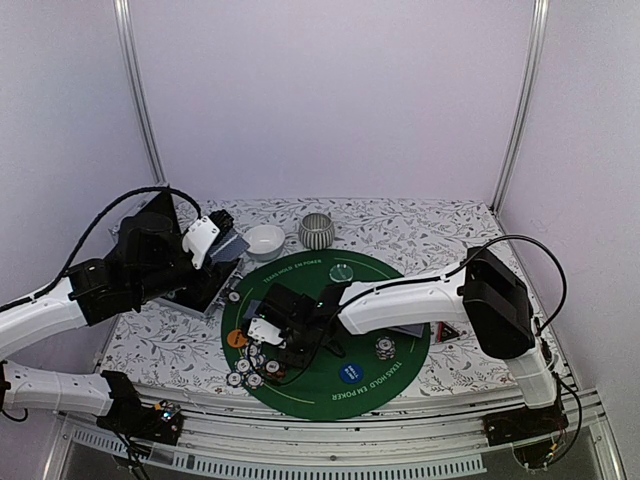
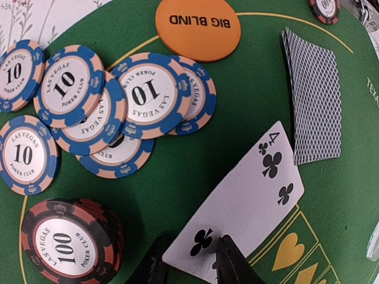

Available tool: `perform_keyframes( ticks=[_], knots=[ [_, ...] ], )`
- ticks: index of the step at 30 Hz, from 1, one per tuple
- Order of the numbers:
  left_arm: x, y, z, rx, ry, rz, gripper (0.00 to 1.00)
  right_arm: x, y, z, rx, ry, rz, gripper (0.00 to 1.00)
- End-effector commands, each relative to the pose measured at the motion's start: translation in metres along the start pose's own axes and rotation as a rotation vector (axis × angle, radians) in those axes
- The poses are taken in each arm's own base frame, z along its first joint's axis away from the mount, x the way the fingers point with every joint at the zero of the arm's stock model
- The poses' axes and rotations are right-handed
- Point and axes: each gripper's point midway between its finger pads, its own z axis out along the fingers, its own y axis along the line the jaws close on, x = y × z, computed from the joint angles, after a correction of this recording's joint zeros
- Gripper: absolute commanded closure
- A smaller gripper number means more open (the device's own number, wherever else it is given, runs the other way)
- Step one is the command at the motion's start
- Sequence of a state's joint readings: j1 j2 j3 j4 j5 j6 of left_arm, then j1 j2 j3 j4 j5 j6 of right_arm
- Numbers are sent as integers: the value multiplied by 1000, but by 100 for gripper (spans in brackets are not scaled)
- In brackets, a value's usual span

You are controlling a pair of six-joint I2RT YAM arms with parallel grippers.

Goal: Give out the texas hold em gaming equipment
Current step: Flop the poker card in the community card area.

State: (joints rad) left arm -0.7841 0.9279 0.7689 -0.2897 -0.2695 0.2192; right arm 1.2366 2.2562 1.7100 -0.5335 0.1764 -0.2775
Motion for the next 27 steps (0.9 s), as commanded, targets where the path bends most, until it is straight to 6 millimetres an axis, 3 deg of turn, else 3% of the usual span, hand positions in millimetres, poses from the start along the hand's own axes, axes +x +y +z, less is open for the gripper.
perform_keyframes(
  ticks=[1, 9, 13, 15, 20, 21, 24, 27],
  knots=[
    [-1, 5, 3, -11, -15, -17, 47, -24, -9, -32, -15, -76, 48, 66],
    [-1, 4, 3, -1, -16, -19, 47, -42, -12, -58, -34, -144, 84, 58],
    [-2, 0, 3, 20, -22, -11, 47, -48, -26, -78, -2, -177, 120, 58],
    [-4, -8, 2, 64, -39, 3, 48, -52, -39, -97, -5, -216, 175, 54],
    [-8, -27, -2, 174, -75, 29, 49, -65, -74, -162, -68, -424, 339, 28],
    [-8, -28, -3, 181, -77, 31, 50, -70, -81, -184, -90, -494, 361, 25],
    [-8, -39, -5, 235, -87, 50, 51, -76, -94, -215, -169, -625, 442, 16],
    [-9, -55, -9, 310, -105, 81, 53, -86, -93, -234, -264, -726, 463, 7]
  ],
)
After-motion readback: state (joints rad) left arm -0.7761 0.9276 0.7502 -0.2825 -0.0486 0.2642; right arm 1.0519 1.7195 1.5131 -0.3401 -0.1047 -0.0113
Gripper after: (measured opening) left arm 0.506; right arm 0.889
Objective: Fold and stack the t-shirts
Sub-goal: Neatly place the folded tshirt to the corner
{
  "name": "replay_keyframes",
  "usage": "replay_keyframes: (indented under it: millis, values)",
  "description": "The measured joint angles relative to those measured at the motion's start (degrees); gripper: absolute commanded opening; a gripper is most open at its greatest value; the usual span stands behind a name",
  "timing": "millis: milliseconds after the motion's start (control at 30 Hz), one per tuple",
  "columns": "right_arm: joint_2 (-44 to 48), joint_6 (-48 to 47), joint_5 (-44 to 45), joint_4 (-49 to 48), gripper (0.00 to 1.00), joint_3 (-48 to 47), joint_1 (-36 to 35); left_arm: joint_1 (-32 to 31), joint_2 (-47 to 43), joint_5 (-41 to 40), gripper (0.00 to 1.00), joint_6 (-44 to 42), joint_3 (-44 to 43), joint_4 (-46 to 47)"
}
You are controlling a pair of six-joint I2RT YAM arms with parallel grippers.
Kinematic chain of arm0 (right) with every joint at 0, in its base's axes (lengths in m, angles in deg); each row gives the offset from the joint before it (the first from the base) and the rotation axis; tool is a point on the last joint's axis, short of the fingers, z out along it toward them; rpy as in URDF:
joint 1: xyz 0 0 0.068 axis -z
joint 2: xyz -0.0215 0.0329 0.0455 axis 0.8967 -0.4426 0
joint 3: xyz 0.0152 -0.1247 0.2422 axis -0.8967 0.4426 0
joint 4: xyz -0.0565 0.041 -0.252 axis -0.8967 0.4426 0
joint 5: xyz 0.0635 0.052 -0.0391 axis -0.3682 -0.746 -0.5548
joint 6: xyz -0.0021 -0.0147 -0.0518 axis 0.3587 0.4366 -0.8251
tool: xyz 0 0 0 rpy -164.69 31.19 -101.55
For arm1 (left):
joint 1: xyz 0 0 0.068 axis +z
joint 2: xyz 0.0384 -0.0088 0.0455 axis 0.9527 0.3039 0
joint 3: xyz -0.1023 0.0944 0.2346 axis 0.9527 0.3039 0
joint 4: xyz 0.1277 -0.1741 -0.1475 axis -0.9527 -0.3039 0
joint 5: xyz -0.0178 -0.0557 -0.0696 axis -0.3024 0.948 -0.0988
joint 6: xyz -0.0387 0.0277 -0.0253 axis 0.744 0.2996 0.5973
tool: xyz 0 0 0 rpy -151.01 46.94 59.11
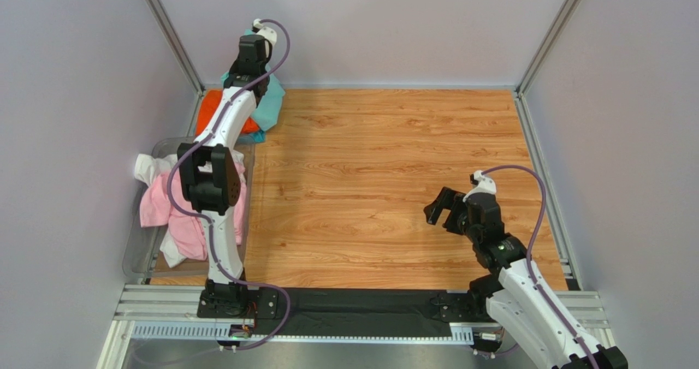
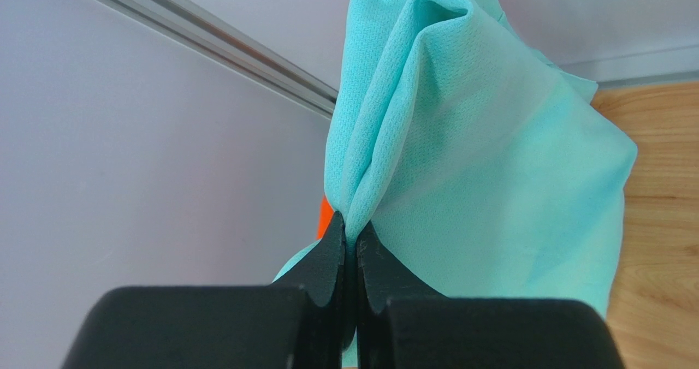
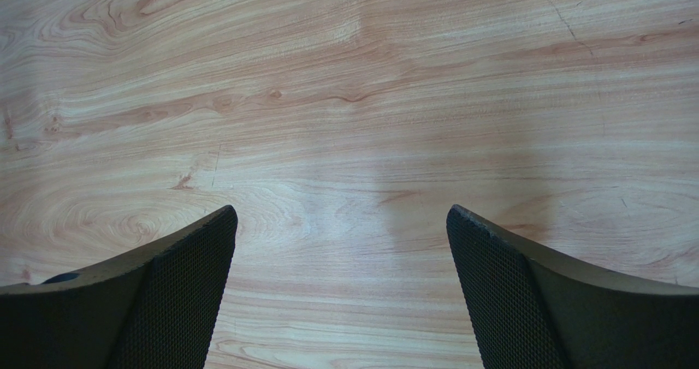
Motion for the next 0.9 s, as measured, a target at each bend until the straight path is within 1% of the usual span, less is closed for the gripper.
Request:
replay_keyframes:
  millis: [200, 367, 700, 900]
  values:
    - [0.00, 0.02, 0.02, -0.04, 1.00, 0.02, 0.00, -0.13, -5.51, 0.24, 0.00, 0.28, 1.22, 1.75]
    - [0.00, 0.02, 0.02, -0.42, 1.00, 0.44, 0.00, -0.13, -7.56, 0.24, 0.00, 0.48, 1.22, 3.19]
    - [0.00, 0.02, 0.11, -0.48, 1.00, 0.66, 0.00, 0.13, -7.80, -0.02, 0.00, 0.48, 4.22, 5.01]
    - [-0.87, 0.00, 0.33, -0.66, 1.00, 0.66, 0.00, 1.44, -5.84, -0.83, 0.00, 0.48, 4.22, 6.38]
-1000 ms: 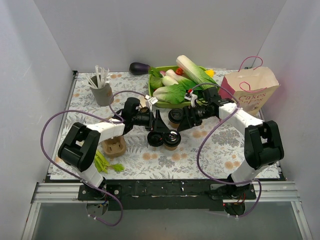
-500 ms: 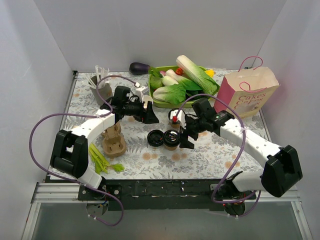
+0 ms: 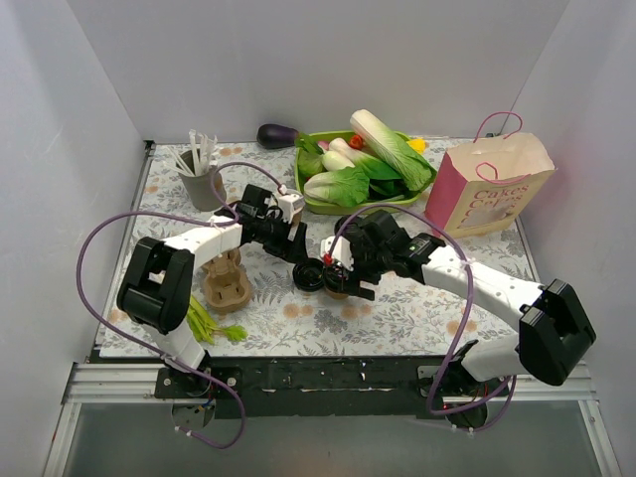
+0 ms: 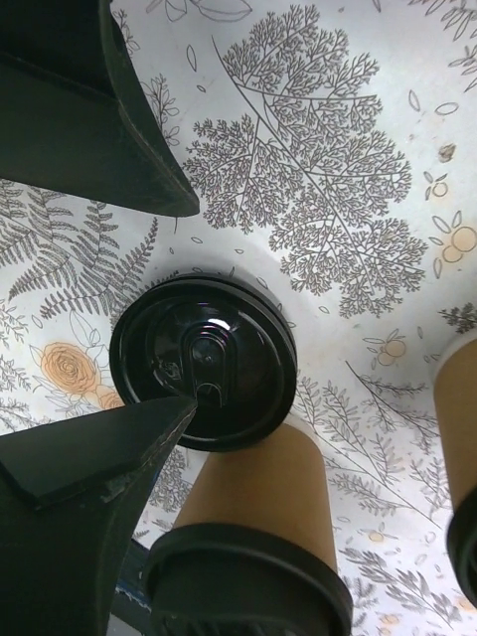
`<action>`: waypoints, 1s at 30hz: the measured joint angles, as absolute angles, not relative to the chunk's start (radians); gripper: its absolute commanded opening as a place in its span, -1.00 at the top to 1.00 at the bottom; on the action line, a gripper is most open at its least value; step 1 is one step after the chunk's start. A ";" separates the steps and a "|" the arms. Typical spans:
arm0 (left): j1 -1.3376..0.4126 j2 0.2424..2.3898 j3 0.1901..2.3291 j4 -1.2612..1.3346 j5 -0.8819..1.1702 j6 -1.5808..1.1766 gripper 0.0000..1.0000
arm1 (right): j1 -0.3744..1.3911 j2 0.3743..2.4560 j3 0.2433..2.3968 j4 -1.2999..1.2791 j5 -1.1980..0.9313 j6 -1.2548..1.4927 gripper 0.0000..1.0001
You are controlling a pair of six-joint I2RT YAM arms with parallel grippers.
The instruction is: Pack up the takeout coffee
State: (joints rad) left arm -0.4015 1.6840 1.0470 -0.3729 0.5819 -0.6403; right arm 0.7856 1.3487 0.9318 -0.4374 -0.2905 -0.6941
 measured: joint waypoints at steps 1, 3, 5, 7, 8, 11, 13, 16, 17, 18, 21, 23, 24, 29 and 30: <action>-0.405 1.691 1.045 -0.375 0.579 -0.631 -0.45 | 0.786 1.353 0.932 -0.429 -0.286 -0.695 -0.89; -0.412 1.700 1.041 -0.380 0.574 -0.616 -0.42 | 0.786 1.364 0.932 -0.411 -0.276 -0.700 -0.88; -0.419 1.714 1.041 -0.387 0.567 -0.603 -0.36 | 0.786 1.381 0.932 -0.392 -0.268 -0.705 -0.86; -0.423 1.728 1.040 -0.397 0.558 -0.593 -0.33 | 0.786 1.404 0.932 -0.375 -0.261 -0.710 -0.86; -0.425 1.732 1.040 -0.402 0.549 -0.587 -0.31 | 0.786 1.415 0.932 -0.364 -0.259 -0.712 -0.85; -0.425 1.732 1.037 -0.417 0.517 -0.571 -0.20 | 0.786 1.443 0.934 -0.342 -0.254 -0.713 -0.84; -0.425 1.732 1.036 -0.431 0.495 -0.562 -0.16 | 0.786 1.463 0.941 -0.333 -0.251 -0.715 -0.84; -0.421 1.732 1.035 -0.454 0.448 -0.563 -0.12 | 0.787 1.491 0.957 -0.318 -0.242 -0.715 -0.83; -0.420 1.729 1.031 -0.458 0.430 -0.565 -0.11 | 0.787 1.499 0.963 -0.311 -0.239 -0.715 -0.83; -0.419 1.724 1.024 -0.462 0.410 -0.565 -0.10 | 0.787 1.508 0.971 -0.306 -0.236 -0.715 -0.83; -0.410 1.707 1.009 -0.475 0.364 -0.566 -0.03 | 0.787 1.543 1.000 -0.286 -0.229 -0.715 -0.82; -0.399 1.697 1.005 -0.485 0.331 -0.565 -0.01 | 0.787 1.574 1.027 -0.276 -0.223 -0.715 -0.83; -0.393 1.693 1.003 -0.490 0.316 -0.566 -0.01 | 0.787 1.589 1.041 -0.272 -0.219 -0.715 -0.83; -0.358 1.678 1.003 -0.498 0.249 -0.566 0.00 | 0.787 1.665 1.116 -0.242 -0.189 -0.715 -0.83; -0.348 1.678 1.003 -0.498 0.241 -0.565 0.00 | 0.787 1.680 1.131 -0.236 -0.183 -0.714 -0.83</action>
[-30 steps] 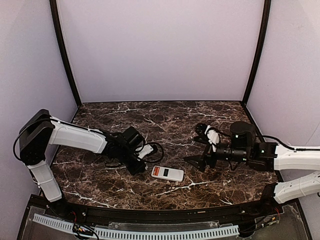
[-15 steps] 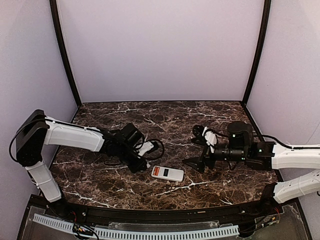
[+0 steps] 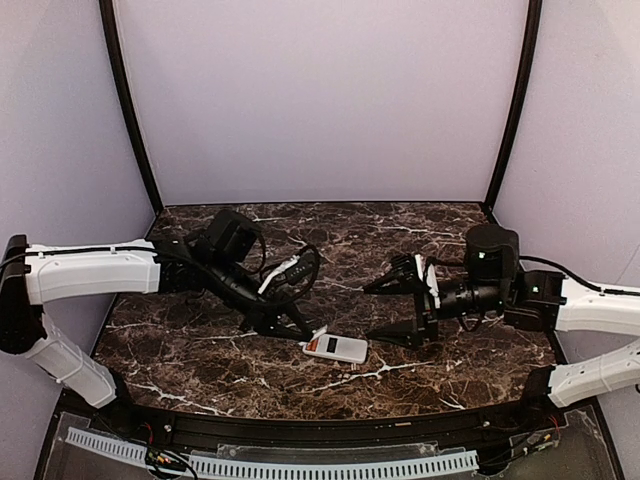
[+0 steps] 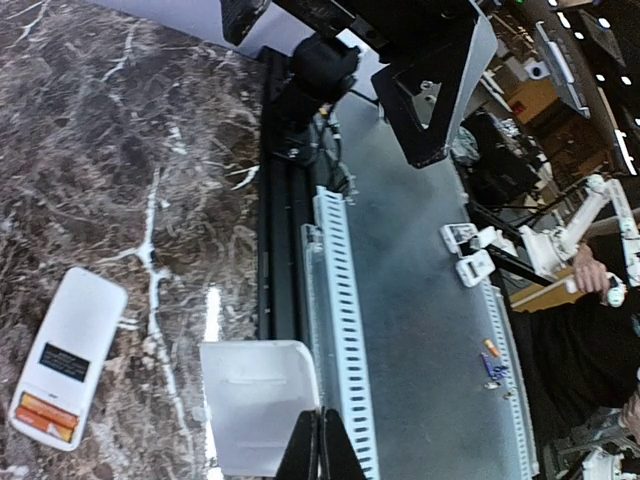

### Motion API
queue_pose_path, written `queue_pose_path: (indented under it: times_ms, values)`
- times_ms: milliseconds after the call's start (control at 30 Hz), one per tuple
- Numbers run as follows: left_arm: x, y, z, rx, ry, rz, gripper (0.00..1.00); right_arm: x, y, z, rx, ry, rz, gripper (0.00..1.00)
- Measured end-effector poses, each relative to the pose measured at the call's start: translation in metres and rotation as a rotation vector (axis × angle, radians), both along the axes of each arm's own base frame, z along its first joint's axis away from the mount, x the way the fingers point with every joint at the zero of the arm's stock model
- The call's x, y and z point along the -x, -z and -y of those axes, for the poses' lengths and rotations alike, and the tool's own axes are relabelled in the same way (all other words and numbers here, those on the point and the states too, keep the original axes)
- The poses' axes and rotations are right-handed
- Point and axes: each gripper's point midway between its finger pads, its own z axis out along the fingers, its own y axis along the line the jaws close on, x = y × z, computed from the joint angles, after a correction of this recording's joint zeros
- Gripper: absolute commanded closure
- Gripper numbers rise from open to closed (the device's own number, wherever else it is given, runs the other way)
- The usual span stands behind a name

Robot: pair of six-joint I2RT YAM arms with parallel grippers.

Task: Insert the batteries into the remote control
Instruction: Pass from the left arm to the right

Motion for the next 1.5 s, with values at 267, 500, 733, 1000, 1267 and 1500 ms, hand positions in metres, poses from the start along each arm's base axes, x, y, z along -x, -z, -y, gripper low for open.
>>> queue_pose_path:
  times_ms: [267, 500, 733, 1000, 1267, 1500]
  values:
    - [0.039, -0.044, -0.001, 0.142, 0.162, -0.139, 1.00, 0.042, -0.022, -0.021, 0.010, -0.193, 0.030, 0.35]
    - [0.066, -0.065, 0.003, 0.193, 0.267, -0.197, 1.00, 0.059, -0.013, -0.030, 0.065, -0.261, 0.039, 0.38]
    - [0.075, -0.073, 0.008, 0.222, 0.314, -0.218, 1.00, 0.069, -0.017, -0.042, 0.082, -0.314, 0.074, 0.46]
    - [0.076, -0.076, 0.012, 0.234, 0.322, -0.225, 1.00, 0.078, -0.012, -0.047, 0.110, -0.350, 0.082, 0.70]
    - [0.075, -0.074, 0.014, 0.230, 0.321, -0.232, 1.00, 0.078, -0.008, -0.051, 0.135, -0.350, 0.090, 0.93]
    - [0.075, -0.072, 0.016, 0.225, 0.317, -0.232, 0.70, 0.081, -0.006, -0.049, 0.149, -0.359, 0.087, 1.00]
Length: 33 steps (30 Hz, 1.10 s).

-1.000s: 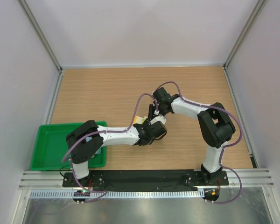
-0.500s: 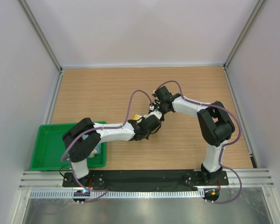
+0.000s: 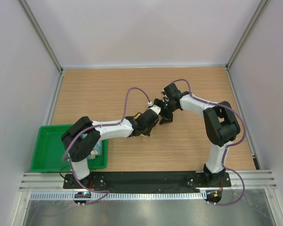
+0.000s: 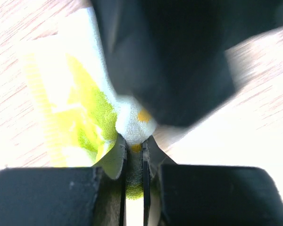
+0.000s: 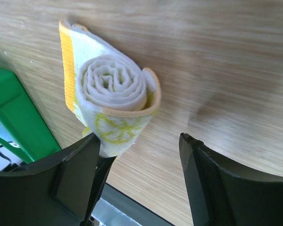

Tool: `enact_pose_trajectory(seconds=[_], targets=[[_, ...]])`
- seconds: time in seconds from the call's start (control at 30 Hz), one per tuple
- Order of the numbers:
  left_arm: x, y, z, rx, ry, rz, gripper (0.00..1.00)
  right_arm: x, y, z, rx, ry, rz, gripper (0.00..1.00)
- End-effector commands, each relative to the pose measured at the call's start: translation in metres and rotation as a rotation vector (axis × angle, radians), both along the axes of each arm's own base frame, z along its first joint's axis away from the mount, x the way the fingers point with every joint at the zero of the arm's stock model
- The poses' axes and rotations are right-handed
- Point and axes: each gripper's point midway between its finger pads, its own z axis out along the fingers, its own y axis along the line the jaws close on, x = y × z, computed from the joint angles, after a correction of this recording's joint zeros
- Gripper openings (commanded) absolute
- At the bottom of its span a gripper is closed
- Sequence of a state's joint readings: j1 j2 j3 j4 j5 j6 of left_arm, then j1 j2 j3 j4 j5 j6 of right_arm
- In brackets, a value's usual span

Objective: Roll the towels
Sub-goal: Roll the towel

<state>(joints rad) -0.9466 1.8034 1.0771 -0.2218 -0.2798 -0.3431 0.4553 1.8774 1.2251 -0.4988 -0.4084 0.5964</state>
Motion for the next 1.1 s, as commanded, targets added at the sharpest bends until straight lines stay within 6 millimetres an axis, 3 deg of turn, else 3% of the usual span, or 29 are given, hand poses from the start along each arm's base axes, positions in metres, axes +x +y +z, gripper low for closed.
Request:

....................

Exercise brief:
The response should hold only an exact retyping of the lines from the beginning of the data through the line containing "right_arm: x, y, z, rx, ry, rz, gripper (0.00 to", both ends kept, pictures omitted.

Finished task:
Available tool: `perform_keyframes( ticks=[_], knots=[ [_, ...] ], )`
- ticks: index of the step at 30 Hz, from 1, one per tuple
- Order of the numbers:
  left_arm: x, y, z, rx, ry, rz, gripper (0.00 to 1.00)
  right_arm: x, y, z, rx, ry, rz, gripper (0.00 to 1.00)

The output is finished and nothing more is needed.